● **To do**: Please retype all of the entries that follow, leaving the images out.

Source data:
"""
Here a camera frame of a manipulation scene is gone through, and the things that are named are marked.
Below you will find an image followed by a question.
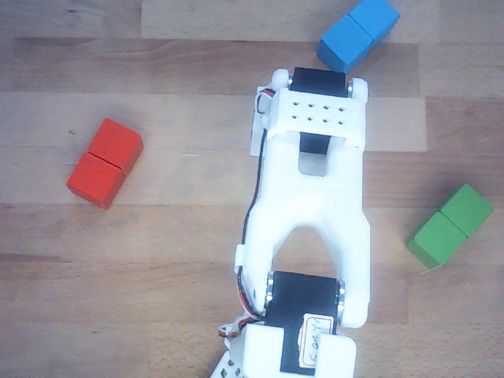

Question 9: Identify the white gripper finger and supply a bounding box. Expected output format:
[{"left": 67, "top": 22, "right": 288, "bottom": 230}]
[{"left": 249, "top": 84, "right": 273, "bottom": 158}]

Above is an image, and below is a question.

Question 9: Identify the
"""
● **Final answer**:
Here a camera frame of a manipulation scene is gone through, and the things that are named are marked.
Below you will find an image followed by a question.

Question 9: Identify the white gripper finger and supply a bounding box. Expected output format:
[{"left": 67, "top": 22, "right": 288, "bottom": 230}]
[{"left": 249, "top": 84, "right": 273, "bottom": 158}]

Above is an image, and below is a question.

Question 9: Identify the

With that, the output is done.